- Theatrical release poster
- Directed by: William A. Wellman
- Screenplay by: W.L. River
- Produced by: William A. Wellman
- Starring: Joel McCrea Ellen Drew Eddie Bracken Albert Dekker Billy Gilbert George Chandler Bodil Ann Rosing
- Cinematography: William C. Mellor
- Edited by: Thomas Scott
- Music by: Victor Young
- Production company: Paramount Pictures
- Distributed by: Paramount Pictures
- Release date: May 2, 1941;
- Running time: 90 minutes
- Country: United States
- Language: English

= Reaching for the Sun =

1941 film by William A. Wellman

Reaching for the Sun is a 1941 American comedy film directed by William A. Wellman and written by W.L. River. The film stars Joel McCrea, Ellen Drew, Eddie Bracken, Albert Dekker, Billy Gilbert, George Chandler and Bodil Ann Rosing. The film was released on May 2, 1941, by Paramount Pictures.

==Plot==
Backwoods boy Russ Elliott goes to the big city of Detroit, hoping to earn enough money to buy an outboard motor for his boat. He meets waitress Rita at a diner, after which, In the unemployment line, he befriends Benny Hogan as both land jobs on a factory's assembly line.

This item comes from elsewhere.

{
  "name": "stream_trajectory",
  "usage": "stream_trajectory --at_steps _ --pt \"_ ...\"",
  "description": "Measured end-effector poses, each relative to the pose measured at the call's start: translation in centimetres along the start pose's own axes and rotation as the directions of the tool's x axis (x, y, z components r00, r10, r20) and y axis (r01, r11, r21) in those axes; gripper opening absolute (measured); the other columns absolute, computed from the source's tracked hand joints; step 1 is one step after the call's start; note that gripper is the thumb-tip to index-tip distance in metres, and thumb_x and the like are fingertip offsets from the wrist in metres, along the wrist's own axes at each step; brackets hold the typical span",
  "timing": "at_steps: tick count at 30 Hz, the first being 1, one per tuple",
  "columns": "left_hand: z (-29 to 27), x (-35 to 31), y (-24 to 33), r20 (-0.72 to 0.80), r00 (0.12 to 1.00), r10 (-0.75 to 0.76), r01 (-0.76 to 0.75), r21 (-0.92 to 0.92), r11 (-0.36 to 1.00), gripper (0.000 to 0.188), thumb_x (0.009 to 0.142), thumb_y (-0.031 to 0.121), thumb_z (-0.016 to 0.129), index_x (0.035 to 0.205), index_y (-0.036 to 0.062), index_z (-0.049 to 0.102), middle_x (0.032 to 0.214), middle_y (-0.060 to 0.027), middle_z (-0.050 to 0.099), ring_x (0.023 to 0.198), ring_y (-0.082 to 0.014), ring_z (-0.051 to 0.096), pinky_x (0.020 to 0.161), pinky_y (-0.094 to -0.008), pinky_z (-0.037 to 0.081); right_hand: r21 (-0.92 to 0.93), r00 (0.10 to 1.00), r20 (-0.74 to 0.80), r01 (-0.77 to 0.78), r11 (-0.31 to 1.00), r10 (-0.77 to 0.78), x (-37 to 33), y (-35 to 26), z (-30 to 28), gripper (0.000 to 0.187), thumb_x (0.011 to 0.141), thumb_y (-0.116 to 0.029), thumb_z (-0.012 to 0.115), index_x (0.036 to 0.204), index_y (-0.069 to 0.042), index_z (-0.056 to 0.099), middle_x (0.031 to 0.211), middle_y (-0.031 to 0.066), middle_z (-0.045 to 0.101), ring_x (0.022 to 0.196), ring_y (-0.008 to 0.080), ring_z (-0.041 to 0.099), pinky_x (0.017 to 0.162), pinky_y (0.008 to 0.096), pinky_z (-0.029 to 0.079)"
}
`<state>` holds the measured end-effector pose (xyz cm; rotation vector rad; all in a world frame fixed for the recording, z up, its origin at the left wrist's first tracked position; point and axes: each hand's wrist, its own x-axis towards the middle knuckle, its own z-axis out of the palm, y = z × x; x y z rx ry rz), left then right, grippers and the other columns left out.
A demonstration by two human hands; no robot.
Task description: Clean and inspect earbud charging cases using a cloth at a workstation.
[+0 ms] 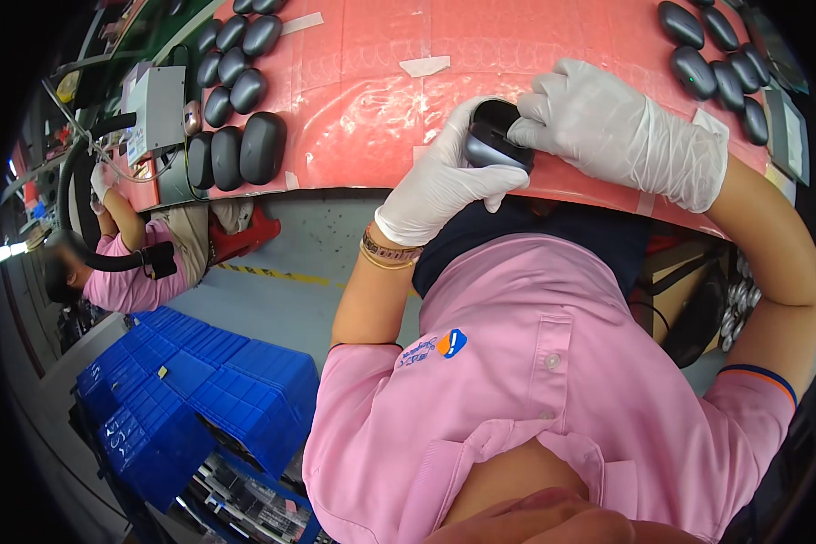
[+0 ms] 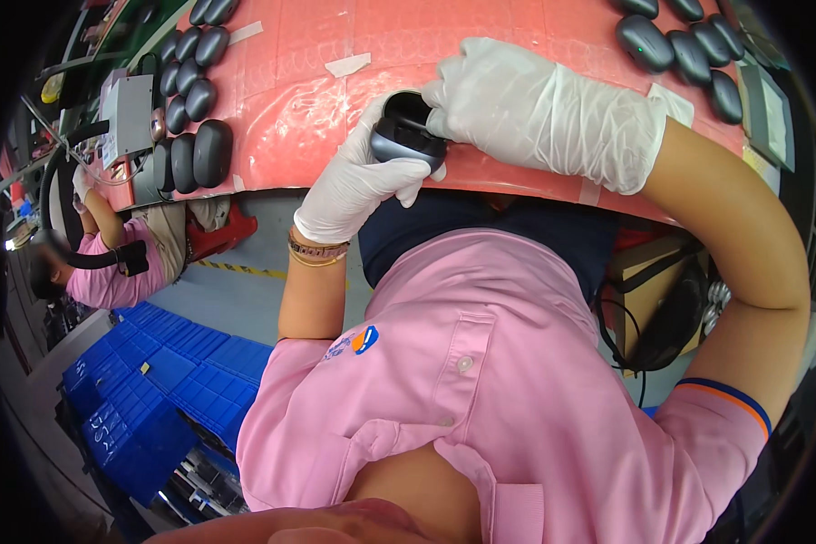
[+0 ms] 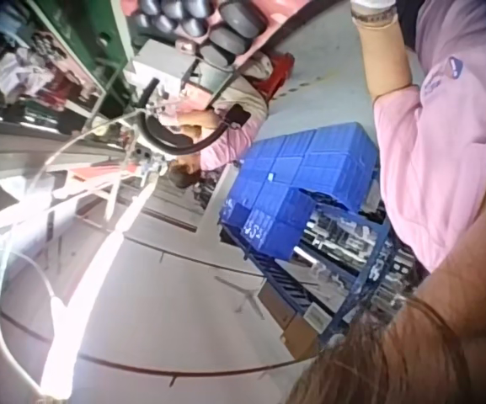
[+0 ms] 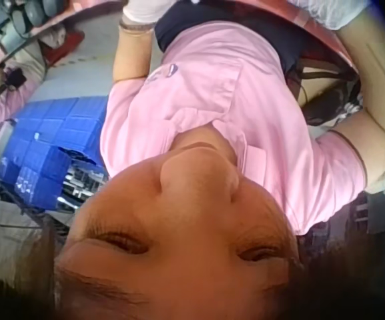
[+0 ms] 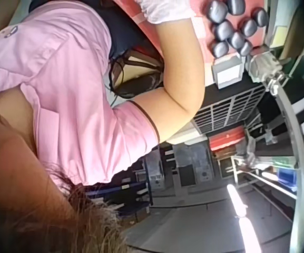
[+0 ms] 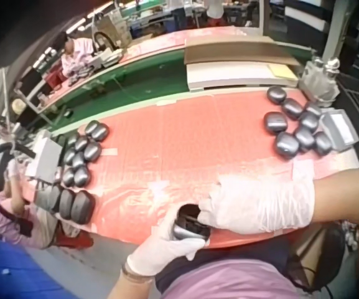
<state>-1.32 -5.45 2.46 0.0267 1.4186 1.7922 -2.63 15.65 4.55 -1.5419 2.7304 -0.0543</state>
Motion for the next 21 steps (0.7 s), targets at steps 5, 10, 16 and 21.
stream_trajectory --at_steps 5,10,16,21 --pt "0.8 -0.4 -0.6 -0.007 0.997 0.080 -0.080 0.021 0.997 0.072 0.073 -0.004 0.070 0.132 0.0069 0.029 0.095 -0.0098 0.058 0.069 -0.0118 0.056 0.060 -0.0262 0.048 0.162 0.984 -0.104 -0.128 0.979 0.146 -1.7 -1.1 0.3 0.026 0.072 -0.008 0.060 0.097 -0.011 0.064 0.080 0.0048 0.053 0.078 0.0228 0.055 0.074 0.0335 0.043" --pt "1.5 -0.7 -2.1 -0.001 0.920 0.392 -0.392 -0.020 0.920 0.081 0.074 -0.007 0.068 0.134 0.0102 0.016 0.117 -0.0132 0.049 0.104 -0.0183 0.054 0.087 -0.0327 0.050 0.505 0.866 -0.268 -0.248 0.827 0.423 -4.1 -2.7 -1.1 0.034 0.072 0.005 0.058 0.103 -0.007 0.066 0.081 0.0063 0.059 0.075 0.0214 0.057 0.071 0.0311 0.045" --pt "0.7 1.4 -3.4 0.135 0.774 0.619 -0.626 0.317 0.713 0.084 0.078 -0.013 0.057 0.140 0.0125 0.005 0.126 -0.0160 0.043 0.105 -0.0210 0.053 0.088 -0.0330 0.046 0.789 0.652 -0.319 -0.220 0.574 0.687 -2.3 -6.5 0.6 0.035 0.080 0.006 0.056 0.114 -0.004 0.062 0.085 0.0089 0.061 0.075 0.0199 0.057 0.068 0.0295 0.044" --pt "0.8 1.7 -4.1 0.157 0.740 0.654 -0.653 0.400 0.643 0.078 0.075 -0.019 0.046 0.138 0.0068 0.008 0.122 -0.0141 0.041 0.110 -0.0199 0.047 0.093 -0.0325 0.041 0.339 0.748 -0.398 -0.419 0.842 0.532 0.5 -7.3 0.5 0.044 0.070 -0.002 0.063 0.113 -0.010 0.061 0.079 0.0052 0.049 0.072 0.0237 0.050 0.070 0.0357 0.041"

Russ and Rita begin a romance and get married. They have a child and Russ saves enough money to buy his outboard motor. He is unhappy at the plant, where a brute named Herman resents him and even tries to do Russ physical harm. Rita is unhappy, too, particularly after the factory's closure, when Russ and their boarder, Benny, are out of work for months.

Russ wants to return to his roots. Rita prefers life in Detroit and insists he sell his outboard motor. The factory reopens, but Herman causes an accident that costs Russ a leg. Rita agrees to make him happy by returning to his woodland home and boat, with Benny tagging along.

==Cast==
- Joel McCrea as Russ Elliot
- Ellen Drew as Rita
- Eddie Bracken as Benny Hogan
- Albert Dekker as Herman
- Billy Gilbert as Amos
- George Chandler as Jerryas Jerry
- Bodil Rosing as Rita's Mother
- James Burke as Norm
- Charles D. Brown as Johnson
- Regis Toomey as Intern
- Nella Walker as Nurse
- Adrian Morris as Rita's Partner, Dance Hall

==Bibliography==
- Thompson, Frank T. William A. Wellman. Scarecrow Press, 1983.